Here where I came by copy_reg module. Again it appeared as it should solve my problems. This module allows to register pickler and unpickler routines per type dynamically and these are supposed to be used later on for the objects of this type. So I added this registration to the Service construction:
class Service(object):
...
def __init__(self):
...
import copy_reg
copy_reg( mymodule.Object, self.pickleObject, self.unpickleObject )
self.unpickleObject is now a bound method taking service as a first parameter and buffer as second. self.pickleObject is also bound method taking service and object to pickle. copy_reg required that pickleObject routine should follow reducer semantic and returns similar tuple as before. And here the problem arose again: what should I return as the first tuple element??
class Service(object):
...
def pickleObject(self,obj):
...
return self.unpickleObject, (self.serialize(obj),)
In this form pickle again complains that it can't pickle instancemethod.

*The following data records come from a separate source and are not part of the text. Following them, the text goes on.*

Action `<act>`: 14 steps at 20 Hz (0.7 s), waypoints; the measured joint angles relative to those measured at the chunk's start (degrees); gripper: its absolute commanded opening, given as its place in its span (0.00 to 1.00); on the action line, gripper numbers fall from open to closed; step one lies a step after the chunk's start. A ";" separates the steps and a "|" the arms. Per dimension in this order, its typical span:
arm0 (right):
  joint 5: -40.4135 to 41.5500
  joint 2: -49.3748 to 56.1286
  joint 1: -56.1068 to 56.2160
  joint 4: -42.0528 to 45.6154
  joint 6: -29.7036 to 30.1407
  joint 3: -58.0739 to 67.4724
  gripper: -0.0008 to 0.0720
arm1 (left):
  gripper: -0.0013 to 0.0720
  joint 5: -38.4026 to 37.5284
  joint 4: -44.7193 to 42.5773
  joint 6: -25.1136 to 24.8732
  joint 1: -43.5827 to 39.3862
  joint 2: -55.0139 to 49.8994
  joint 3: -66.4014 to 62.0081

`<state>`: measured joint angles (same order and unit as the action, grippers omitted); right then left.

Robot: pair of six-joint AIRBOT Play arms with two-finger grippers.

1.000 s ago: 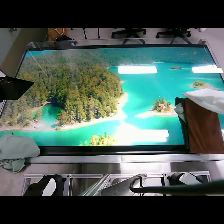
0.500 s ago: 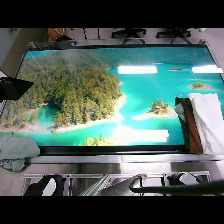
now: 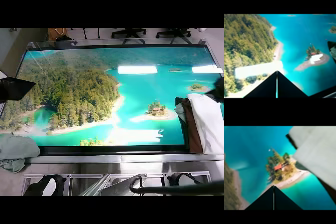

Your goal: Fold the shirts.

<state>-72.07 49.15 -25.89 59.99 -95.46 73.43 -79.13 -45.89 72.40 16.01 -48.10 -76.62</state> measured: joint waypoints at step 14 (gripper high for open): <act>10.12 0.13 30.93 6.16 1.16 -16.39 0.04 | 0.04 17.05 2.01 -1.99 -19.56 9.90 36.13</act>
<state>-61.95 49.28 5.04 66.15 -94.30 57.04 -62.08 -43.88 70.41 -3.55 -38.20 -40.49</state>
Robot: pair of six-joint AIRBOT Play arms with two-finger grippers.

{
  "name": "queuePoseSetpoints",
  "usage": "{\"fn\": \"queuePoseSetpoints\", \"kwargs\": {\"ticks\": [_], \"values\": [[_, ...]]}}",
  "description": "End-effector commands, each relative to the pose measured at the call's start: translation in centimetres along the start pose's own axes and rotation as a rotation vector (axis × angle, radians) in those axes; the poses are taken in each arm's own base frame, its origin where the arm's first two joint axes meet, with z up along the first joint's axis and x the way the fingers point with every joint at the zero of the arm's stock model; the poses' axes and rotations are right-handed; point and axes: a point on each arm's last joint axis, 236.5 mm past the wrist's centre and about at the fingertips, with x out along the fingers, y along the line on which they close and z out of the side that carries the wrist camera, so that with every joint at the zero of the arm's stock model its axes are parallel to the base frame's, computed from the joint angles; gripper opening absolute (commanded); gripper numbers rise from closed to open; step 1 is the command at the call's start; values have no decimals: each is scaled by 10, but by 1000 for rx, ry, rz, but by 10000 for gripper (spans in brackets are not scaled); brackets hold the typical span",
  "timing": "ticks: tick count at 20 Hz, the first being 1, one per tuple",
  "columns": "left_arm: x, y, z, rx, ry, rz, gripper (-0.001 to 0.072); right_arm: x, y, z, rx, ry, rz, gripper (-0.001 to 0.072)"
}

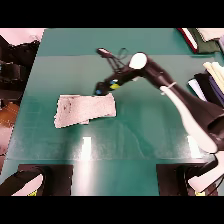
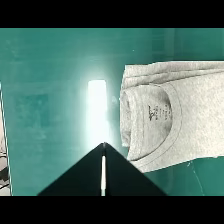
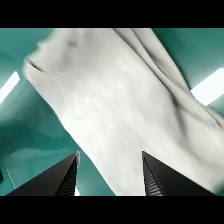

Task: Fold the shirts.

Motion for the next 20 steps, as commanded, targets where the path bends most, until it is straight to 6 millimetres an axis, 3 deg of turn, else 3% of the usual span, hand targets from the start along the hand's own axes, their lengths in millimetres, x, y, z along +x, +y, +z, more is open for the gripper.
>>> {"fn": "queuePoseSetpoints", "kwargs": {"ticks": [1, 2, 3, 4, 9, 15, 17, 18, 19, 20], "values": [[0, -1, 4, -1, -18, -6, 25, -28, -64, -65, 254, 46, -58, 450], [0, -2, 6, -1, -25, -9, 26, -28, -74, -76, 315, 31, -56, 453], [0, -3, 7, -2, -31, -13, 25, -25, -81, -85, 381, 13, -43, 534], [0, -5, 9, -3, -38, -20, 25, -20, -85, -91, 436, -2, -23, 709], [-1, -14, 11, -8, -48, -59, 26, 20, -82, -91, 570, -62, 61, 716], [0, -14, 9, -7, -37, -61, 25, 75, -50, -57, 490, -25, 139, 713], [0, -14, 5, -7, -23, -61, 26, 89, -36, -41, 473, -41, 172, 661], [0, -14, 4, -7, -15, -61, 26, 95, -31, -34, 459, -51, 179, 599], [0, -14, 3, -7, -12, -61, 26, 99, -27, -28, 449, -58, 190, 447], [0, -14, 1, -6, -6, -61, 25, 102, -23, -23, 437, -62, 198, 345]]}}
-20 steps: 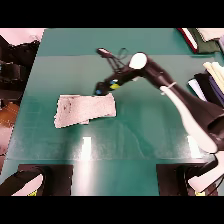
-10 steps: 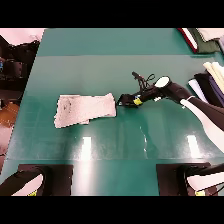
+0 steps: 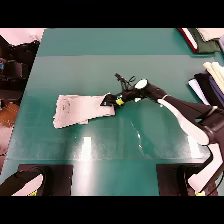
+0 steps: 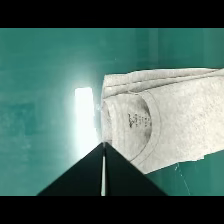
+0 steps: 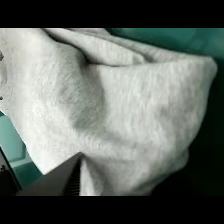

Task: Fold the shirts.

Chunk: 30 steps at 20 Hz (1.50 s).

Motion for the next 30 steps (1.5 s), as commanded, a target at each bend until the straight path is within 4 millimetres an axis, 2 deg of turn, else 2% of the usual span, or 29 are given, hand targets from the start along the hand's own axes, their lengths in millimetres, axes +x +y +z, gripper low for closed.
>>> {"fn": "queuePoseSetpoints", "kwargs": {"ticks": [1, 2, 3, 5, 7, 9, 12, 14, 18, 20, 21, 23, 26, 28, 30], "values": [[0, -1, -6, 0, 24, -2, 25, 20, 26, 11, -40, -11, 54, 212], [0, -1, -6, 0, 26, -2, 25, 19, 30, 13, -80, -14, 58, 15], [0, -1, -6, 0, 26, -2, 26, 16, 35, 14, -126, -11, 68, 18], [0, -1, -6, 0, 26, -2, 25, -7, 42, 26, -159, -32, 80, 14], [0, -1, -6, 0, 26, -2, 25, -51, 43, 52, -169, -107, 74, 14], [0, -1, -6, -1, 25, -3, 25, -112, 28, 80, -209, -204, -1, 14], [0, -8, -5, -4, 21, -32, 25, -227, -11, 118, -232, -390, -159, 14], [-1, -17, -5, -9, 19, -73, 25, -307, -40, 133, -201, -531, -249, 14], [-3, -41, -4, -20, 17, -173, 25, -458, -109, 142, -127, -819, -427, 13], [-6, -53, -3, -26, 16, -224, 25, -520, -147, 136, -97, -936, -529, 12], [-7, -59, -3, -29, 16, -252, 25, -545, -162, 134, -103, -975, -579, 12], [-11, -70, -2, -33, 15, -301, 25, -585, -186, 133, -130, -1011, -653, 12], [-13, -77, -2, -37, 14, -333, 25, -619, -208, 140, -145, -1032, -684, 12], [-13, -78, -2, -58, 18, -334, 25, -635, -214, 146, -159, -1053, -698, 13], [-13, -78, -2, -67, 20, -334, 25, -654, -206, 154, -196, -1086, -718, 12]]}}
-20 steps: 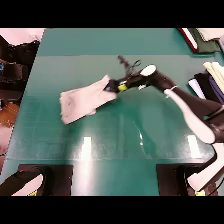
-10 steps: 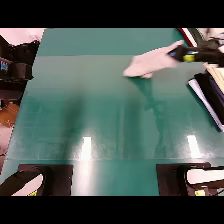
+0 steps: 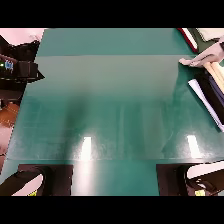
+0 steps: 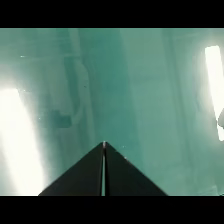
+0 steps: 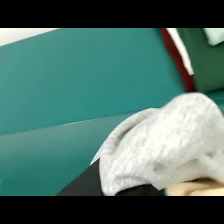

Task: Fold the shirts.

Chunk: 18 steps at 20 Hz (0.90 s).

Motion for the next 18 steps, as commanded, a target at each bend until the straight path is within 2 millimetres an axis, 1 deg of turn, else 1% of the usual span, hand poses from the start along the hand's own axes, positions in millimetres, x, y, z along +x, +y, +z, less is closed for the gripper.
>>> {"fn": "queuePoseSetpoints", "kwargs": {"ticks": [1, 3, 5, 9, 12, 14, 16, 18], "values": [[0, -5, 0, -23, 1, -21, 25, -9, -18, 39, -59, -80, -26, 12], [0, -5, 0, -40, 0, -21, 25, -24, -13, 66, -97, -139, -36, 13], [0, -5, 0, -41, 0, -21, 25, -44, -17, 82, -104, -180, -68, 13], [0, -5, 0, -41, 0, -20, 25, -85, -38, 87, -84, -205, -136, 12], [0, -5, 0, -41, 0, -20, 26, -117, -46, 91, -89, -198, -156, 13], [0, -5, 0, -41, 0, -21, 25, -134, -51, 86, -63, -172, -155, 13], [0, -5, 0, -41, 0, -21, 25, -144, -55, 71, 3, -116, -137, 13], [0, -5, 0, -40, 1, -20, 25, -153, -71, 37, 98, 14, -172, 15]]}}
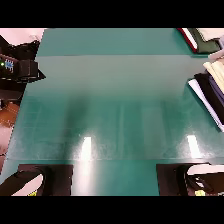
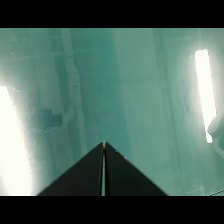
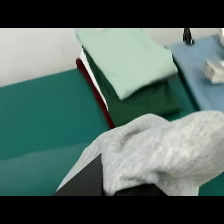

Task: Fold the shirts.

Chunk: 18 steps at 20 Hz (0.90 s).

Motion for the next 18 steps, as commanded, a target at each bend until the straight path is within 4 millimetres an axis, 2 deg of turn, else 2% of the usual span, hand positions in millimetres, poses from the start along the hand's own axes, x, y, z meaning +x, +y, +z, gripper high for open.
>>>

I tried None - it does not like it either. I put there some dummy function. This works - meaning serialization phase went through fine, but during unpickling it calls this dummy function instead of unpickler I registered for the type mymodule.Object in Service constructor.

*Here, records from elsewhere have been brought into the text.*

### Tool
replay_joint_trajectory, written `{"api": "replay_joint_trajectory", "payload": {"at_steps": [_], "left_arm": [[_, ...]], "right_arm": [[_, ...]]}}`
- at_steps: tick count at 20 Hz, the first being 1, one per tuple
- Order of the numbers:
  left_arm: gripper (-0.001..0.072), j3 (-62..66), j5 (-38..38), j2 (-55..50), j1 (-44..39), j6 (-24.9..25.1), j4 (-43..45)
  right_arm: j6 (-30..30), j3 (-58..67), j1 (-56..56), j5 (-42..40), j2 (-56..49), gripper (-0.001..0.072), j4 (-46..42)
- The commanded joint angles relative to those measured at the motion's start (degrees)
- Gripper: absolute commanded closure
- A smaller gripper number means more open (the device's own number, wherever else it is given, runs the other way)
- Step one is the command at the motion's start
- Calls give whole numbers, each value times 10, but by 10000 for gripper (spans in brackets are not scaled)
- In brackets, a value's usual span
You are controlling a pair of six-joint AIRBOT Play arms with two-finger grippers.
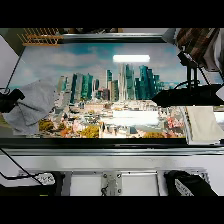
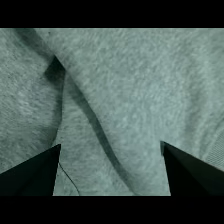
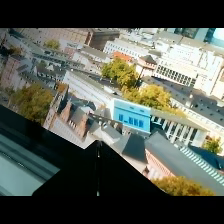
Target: Fold the clothes and pants, and hang the long-sleeved shirts on hangers.
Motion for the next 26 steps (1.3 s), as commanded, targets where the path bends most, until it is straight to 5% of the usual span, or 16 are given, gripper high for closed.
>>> {"api": "replay_joint_trajectory", "payload": {"at_steps": [1,11,12,13,14,16,19,26], "left_arm": [[12,-9,50,-57,12,-7,3],[15,-9,40,-111,11,-8,1],[247,-9,31,-109,11,-12,-14],[574,-9,30,-102,11,-12,-38],[698,-9,35,-86,9,-10,-66],[698,-9,64,-36,-11,16,-128],[698,24,45,53,-90,77,-198],[697,57,25,179,-435,99,-197]], "right_arm": [[0,0,0,0,0,690,0],[0,0,0,0,0,690,0],[0,0,0,0,0,690,0],[0,0,0,0,0,690,0],[0,0,0,0,0,690,0],[-3,0,0,0,0,690,0],[-93,0,-2,0,0,690,-13],[-85,0,-1,-30,-4,690,18]]}}
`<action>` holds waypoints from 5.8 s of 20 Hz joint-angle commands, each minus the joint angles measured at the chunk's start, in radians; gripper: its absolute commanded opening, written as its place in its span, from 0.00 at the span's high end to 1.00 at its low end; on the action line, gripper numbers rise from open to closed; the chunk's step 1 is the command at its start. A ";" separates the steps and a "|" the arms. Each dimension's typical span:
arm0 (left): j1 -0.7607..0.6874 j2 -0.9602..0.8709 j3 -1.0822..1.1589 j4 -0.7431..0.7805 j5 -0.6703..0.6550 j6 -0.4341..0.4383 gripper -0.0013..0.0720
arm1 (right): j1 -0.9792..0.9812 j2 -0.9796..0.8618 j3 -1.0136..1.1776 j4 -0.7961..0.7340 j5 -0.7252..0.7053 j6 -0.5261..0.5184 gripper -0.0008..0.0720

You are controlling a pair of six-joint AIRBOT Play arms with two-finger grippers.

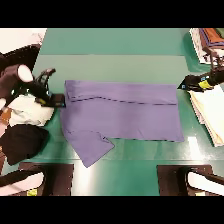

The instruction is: Fold the shirts.

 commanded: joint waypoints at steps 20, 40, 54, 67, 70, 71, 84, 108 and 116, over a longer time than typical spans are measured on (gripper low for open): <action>-0.001 0.426 -0.685 -0.436 0.276 -0.001 0.78 | 0.000 0.084 0.000 0.058 0.028 0.000 0.38; -0.001 0.427 -0.592 -0.454 0.187 0.092 0.95 | -0.412 0.126 -0.813 0.135 -0.056 -0.056 0.52; -0.001 0.651 -0.399 -0.226 -0.176 -0.063 0.95 | -0.293 0.541 -0.631 -0.074 0.194 -0.055 0.97; 0.000 -0.086 0.103 -0.216 0.329 0.203 0.95 | -0.067 -0.104 -0.127 0.012 -0.037 -0.054 0.96; 0.000 -0.179 0.177 -0.220 0.348 0.203 0.95 | -0.068 -0.227 -0.021 0.114 -0.063 -0.055 0.96; 0.000 -0.187 0.181 -0.222 0.350 0.203 0.95 | -0.068 -0.260 0.011 0.122 -0.062 -0.055 0.96; -0.001 -0.185 0.222 -0.314 0.143 0.163 0.93 | -0.309 -0.298 -0.109 0.200 0.076 -0.184 0.35; -0.522 -0.655 0.594 -0.447 0.388 0.039 0.95 | 0.032 -0.159 0.259 0.635 0.092 -0.256 0.97; -0.533 -0.681 0.605 -0.412 0.407 0.039 0.95 | 0.257 -0.160 0.350 0.636 0.014 -0.253 0.97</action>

So now I am at loss. Sorry for long explanation: I did not know how to ask this question in a few lines. I can summarize my questions like this:
Why does copy_reg semantic requires me to return unpickler routine from pickleObject, if I an expected to register one independently?
Is there any reason to prefer copy_reg.constructor interface to register unpickler routine?

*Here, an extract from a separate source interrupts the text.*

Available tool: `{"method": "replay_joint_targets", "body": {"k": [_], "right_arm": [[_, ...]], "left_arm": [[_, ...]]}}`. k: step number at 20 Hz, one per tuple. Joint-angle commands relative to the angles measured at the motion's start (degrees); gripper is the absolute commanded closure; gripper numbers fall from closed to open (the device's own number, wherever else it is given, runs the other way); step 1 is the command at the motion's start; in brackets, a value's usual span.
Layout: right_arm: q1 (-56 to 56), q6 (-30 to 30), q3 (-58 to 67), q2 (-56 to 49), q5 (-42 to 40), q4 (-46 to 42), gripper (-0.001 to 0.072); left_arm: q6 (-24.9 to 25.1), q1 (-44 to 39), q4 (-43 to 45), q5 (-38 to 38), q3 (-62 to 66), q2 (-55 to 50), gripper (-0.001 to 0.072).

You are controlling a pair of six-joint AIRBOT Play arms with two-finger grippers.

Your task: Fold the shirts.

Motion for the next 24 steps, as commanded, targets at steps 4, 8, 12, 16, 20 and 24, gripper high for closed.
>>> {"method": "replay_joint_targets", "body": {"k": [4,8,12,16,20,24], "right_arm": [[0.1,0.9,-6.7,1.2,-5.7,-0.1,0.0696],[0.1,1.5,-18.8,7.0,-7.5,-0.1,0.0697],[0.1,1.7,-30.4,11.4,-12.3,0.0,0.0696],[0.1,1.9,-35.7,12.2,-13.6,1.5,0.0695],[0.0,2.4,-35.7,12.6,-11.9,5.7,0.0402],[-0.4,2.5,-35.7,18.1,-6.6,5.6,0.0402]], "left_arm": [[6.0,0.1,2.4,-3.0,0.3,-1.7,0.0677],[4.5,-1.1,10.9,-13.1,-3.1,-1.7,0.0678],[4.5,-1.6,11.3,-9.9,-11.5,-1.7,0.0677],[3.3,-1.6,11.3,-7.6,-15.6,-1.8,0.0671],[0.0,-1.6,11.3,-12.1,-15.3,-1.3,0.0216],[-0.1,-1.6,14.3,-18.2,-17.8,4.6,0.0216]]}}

How do I make pickle to use the unpickler I registered instead of one inside the stream?
What should I return as first element in a tuple as pickleObject result value? Is there a "correct" value?
Do I approach this whole thing correctly? Is there different/simpler solution?
First of all, the copy_reg module is unlikely to help you much here: it is primarily a way to add __reduce__ like features to classes that don't have that method rather than offering any special abilities (e.g. if you want to pickle objects from some library that doesn't natively support it).
The callable returned by __reduce__ needs to be locatable in the environment where the object is to be unpickled, so an instance method isn't really appropriate. As mentioned in the Pickle documentation:
In the unpickling environment this object must be either a class, a callable registered as a
“safe constructor” (see below), or it must have an attribute
__safe_for_unpickling__ with a true value.
So if you defined a function (not method) as follows:
def _unpickle_service_object(buffer):
# Grab the global service object, however that is accomplished
service = get_global_service_object()
return service.unpickleObject(buffer)
_unpickle_service_object.__safe_for_unpickling__ = True
You could now use this _unpickle_service_object function in the return value of your __reduce__ methods so that your objects linked to the new environment's global Service object when unpickled.